Mal connue du grand public, la société Air Liquide a une longue tradition d’innovation. Elle fait aujourd’hui partie des quelques groupes centenaires qui font la fierté du CAC 40. Son nouveau cheval de bataille ? La voiture à hydrogène.

Tout commence en 1902, lorsque deux ingénieurs inventent un procédé cryogénique (à très basse température, de l’ordre de – 150 ° C) permettant de séparer les gaz contenus dans l’air (oxygène, azote, argon). « Le processus nécessitait de liquéfier l’air, d’où le nom d’Air Liquide », explique Jean-Marc de Royère (H.86), membre du comité exécutif depuis 2000. L’innovation est là, mais les débouchés peu nombreux. Dans un premier temps, ce sera la soudure à la flamme, qui utilise de l’argon. Le duo se tourne dès 1907 vers le Japon qui, en pleine guerre contre la Russie, a d’importants besoins en soudure pour entretenir sa flotte de navires militaires. La jeune société, pour fabriquer ses usines et commercialiser les molécules de gaz, doit financer des investissements conséquents.
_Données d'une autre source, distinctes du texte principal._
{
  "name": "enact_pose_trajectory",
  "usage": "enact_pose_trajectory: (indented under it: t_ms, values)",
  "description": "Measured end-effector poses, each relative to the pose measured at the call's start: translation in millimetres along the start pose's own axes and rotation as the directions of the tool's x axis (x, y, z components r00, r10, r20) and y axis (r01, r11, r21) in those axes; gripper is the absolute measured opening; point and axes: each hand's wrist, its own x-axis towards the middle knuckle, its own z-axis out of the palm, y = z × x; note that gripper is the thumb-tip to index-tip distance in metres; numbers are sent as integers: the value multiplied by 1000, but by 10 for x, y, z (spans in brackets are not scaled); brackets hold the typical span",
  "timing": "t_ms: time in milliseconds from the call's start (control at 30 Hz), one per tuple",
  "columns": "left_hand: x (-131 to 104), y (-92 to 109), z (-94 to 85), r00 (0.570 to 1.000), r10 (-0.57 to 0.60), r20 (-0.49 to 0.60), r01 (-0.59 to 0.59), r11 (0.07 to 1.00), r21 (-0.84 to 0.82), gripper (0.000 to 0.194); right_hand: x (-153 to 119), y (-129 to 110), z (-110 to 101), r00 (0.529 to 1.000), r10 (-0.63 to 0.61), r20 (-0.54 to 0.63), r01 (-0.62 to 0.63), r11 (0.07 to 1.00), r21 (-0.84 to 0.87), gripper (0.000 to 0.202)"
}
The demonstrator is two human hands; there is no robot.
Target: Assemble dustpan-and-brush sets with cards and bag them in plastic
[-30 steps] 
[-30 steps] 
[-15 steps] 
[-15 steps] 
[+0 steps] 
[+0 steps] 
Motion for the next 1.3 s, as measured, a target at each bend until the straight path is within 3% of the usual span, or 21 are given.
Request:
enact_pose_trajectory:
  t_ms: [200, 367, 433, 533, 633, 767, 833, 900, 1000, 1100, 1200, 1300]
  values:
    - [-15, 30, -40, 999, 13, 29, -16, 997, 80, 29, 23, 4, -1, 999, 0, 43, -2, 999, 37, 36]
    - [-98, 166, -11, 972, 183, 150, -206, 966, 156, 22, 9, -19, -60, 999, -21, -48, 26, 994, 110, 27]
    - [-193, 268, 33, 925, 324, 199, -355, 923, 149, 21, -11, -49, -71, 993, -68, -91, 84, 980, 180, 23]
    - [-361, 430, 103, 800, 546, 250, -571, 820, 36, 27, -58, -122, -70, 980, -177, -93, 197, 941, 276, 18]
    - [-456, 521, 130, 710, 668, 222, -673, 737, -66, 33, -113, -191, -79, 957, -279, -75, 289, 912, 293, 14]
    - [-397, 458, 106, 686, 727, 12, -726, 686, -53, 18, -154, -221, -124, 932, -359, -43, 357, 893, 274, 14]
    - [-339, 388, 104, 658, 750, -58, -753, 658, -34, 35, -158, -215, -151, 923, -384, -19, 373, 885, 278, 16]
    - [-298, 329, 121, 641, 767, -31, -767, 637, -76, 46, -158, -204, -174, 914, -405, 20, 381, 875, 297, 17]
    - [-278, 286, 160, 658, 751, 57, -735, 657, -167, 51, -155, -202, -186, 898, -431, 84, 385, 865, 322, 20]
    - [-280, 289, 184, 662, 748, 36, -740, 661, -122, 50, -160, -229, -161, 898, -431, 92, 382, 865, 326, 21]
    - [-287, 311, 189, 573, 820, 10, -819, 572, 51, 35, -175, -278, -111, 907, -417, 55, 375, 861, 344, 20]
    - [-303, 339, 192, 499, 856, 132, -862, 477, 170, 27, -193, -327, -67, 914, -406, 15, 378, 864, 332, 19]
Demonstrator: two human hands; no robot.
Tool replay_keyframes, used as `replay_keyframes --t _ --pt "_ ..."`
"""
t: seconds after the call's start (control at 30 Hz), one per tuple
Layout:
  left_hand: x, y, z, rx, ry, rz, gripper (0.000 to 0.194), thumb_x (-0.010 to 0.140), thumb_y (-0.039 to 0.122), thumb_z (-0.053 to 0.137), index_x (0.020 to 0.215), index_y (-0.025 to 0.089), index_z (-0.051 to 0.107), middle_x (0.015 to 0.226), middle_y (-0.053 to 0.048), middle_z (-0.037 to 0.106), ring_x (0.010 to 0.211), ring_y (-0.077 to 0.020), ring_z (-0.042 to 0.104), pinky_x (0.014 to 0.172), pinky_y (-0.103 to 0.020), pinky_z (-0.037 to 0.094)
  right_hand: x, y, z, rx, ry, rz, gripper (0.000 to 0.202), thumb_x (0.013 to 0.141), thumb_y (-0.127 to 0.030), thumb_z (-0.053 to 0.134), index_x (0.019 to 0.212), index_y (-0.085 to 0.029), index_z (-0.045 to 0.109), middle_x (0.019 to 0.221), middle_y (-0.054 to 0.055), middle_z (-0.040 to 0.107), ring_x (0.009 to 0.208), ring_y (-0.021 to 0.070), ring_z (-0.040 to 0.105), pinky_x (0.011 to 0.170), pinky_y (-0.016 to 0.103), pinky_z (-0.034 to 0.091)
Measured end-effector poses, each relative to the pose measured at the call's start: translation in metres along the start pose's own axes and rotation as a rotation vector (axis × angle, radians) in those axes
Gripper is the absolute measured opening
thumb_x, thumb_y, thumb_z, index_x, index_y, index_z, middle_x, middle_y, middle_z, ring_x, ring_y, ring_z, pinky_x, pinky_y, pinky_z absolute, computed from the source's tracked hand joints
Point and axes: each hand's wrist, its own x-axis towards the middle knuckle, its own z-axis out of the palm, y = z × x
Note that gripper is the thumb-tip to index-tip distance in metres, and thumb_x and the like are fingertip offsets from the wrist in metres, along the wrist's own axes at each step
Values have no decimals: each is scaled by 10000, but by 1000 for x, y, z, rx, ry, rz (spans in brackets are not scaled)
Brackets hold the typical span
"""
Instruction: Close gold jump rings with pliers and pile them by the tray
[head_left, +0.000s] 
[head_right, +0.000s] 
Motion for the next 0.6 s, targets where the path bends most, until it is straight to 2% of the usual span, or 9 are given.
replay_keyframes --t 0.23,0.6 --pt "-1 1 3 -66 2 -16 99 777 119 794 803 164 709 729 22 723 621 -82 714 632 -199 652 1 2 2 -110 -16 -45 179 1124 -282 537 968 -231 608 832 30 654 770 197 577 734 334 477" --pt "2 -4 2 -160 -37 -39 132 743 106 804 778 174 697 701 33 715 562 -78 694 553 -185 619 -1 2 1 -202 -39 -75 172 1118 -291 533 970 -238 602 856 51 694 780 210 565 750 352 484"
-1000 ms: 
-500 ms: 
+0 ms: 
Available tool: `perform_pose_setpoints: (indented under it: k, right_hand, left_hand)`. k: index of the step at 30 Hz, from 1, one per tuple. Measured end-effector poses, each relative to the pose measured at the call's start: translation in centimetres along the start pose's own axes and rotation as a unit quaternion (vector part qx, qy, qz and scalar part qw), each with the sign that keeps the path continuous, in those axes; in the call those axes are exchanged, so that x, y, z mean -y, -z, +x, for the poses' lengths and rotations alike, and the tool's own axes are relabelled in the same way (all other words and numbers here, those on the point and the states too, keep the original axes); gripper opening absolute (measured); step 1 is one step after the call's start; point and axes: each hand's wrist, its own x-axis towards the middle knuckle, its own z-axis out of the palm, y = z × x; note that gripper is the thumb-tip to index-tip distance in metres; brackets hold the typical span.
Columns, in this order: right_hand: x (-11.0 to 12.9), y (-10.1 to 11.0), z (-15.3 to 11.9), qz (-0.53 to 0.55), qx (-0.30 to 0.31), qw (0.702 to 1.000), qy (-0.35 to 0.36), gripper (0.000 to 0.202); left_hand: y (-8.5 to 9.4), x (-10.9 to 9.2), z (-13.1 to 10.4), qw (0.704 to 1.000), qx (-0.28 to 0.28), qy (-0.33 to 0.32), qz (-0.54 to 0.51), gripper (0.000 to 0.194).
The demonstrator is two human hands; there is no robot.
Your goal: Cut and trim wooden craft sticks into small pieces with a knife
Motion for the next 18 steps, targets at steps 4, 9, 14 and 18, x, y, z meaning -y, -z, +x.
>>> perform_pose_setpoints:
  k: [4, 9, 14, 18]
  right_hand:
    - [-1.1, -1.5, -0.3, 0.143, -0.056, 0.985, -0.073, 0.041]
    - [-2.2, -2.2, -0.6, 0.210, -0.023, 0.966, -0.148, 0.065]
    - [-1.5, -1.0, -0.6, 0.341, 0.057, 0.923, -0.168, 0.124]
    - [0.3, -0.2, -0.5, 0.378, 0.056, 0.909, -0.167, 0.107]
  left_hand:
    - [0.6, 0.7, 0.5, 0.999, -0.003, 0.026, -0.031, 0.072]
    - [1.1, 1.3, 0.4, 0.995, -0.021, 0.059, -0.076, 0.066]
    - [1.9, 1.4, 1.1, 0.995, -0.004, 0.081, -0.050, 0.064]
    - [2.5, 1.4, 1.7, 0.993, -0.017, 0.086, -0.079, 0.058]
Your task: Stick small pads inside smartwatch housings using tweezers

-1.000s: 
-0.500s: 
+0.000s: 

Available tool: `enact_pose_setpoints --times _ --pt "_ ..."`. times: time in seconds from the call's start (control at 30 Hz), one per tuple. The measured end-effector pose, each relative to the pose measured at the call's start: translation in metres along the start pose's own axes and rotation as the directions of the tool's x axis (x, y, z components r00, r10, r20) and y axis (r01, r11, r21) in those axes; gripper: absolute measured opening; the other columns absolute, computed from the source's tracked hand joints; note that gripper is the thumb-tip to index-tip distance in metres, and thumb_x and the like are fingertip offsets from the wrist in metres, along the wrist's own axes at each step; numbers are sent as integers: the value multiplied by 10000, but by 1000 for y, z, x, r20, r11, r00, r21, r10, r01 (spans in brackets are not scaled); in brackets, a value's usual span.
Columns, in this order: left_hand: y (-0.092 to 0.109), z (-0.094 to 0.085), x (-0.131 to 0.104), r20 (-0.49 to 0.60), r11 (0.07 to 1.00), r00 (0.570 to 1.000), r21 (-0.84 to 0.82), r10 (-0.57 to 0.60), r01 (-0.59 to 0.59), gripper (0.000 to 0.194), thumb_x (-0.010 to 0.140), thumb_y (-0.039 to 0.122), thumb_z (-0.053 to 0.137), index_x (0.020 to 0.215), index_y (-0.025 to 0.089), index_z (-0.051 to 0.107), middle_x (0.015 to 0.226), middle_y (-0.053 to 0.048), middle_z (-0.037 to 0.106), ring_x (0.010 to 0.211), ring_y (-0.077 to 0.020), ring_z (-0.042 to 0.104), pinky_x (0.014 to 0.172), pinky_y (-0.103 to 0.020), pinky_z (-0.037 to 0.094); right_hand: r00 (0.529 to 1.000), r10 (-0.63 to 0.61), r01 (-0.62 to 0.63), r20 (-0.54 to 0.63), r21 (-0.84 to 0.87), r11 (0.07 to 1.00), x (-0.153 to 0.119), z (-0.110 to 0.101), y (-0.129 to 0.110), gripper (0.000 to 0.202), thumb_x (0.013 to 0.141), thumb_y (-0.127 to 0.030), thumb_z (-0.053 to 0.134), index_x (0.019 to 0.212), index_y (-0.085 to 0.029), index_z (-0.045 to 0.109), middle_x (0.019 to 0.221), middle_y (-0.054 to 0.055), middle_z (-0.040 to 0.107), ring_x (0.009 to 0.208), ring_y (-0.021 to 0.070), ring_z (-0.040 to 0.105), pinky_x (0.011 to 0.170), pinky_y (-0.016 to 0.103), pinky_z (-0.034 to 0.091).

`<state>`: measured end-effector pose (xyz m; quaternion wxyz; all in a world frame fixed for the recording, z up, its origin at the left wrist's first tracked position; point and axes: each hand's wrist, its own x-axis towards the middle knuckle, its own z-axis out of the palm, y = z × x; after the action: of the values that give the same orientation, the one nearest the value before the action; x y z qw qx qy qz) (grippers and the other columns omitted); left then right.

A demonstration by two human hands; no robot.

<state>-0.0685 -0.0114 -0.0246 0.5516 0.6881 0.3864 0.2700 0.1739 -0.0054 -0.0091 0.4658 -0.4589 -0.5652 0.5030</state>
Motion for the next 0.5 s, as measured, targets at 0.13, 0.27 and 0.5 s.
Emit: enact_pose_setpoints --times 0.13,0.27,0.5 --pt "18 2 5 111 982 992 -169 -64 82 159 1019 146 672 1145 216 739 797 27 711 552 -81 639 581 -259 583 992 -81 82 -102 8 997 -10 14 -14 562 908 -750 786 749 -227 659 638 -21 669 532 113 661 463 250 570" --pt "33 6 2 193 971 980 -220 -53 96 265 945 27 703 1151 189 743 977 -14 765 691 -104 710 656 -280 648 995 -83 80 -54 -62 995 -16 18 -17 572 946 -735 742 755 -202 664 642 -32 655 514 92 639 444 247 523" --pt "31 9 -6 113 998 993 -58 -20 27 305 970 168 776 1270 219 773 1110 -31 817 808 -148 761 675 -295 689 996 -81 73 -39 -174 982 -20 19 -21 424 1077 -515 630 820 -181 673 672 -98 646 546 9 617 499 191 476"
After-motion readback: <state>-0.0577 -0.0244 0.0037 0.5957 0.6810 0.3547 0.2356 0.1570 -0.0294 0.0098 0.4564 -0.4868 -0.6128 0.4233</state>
Elle entre en Bourse dès 1913. Si l’activité d’Air Liquide se destine avant tout à des usages industriels, l’entreprise continue d’explorer les possibilités de nouveaux marchés.

L’hydrogène envoie la fusée Ariane dans l’espace… et enlève le soufre de l’essence !

Des fonds marins aux confins de l’espace

En 1943, la société innove en mettant au point, avec le commandant Cousteau, le premier prototype de scaphandre autonome, grâce à l’invention du détendeur ( mécanisme qui permet de changer le niveau de pression d’un gaz et donc de respirer l’air contenu dans une bouteille de plongée). La filiale Aqua Lung est alors créée pour commercialiser des équipements de plongée sous-marine grand public. Dans les années 1970, Air Liquide se lance également dans la production d’hydrogène pour les besoins de la fusée Ariane, ce gaz étant particulièrement adapté à la propulsion spatiale.

Il s’agit d’un marché de niche, mais en 1995, l’hydrogène trouve un usage industriel. « Les forêts européennes étaient en train de mourir à cause des pluies acides. Or l’hydrogène permet de récupérer le soufre contenu dans l’essence. Le secteur du raffinage s’est donc mis à utiliser de l’hydrogène industriel », raconte Jean-Marc de Royère. Fort de cette expérience, le groupe s’intéresse aujourd’hui à la voiture à hydrogène. Les avantages ? Une autonomie de cinq cents kilomètres, une motorisation propre et silencieuse… Et un plein en moins de cinq minutes !

Une révolution en route

Confronté aux défis climatiques, le secteur automobile y voit une alternative sérieuse au véhicule électrique. « En ce domaine, notre groupe agit en pionnier. Notre objectif est de fédérer les acteurs pour façonner le marché », affirme Pierre-Étienne Franc (H.93), directeur de la branche mondiale des activités hydrogène énergie du groupe. Dans un secteur où les collaborations sont rares, Air Liquide fait le pari du collectif et multiplie les partenariats. En 2015, la société a investi dans la start-up française Hype, qui gère une flotte de taxis à hydrogène (600 taxis seront en service en 2020), et la création de joint-ventures en Europe et en Asie (avec Daimler, Shell, Total, Toyota, ou même le concurrent Linde) permet d’asseoir ses positions sur un marché mondial estimé à 130 milliards de dollars, et qui pourrait en peser 2 500 en 2050 !

Un pari d’avenir

« La transition énergétique est un sujet qui nous concerne tous. Elle constitue donc un axe important de la communication du groupe, en interne comme en externe. L’hydrogène reflète la capacité d’Air Liquide à inventer l’avenir », note Alexandra Rocca (H.86), directrice de la communication. Pour autant, l’engagement d’Air Liquide sur le front de l’hydrogène ne relève pas d’un simple souci d’image, mais bien d’une stratégie de croissance industrielle. « Chez Air Liquide, nous sommes convaincus qu’il sera impossible de décarboner les métiers de l’énergie sans l’hydrogène », soutient Pierre-Étienne Franc.

En quelques années, les investissements du groupe dans cette branche sont passés de plusieurs dizaines à plusieurs centaines de millions d’euros. « L’hydrogène pour le transport reste une activité déficitaire, parce qu’elle est encore en phase de démarrage », note Guillaume Cottet (H.05), directeur du contrôle de gestion. Mais la rentabilité à long terme ne fait aucun doute aux yeux du groupe. « D’ici à 2050, ce marché sera immense. Si Air Liquide n’en prenait qu’un pourcent, le groupe doublerait de taille », promet Pierre-Étienne Franc.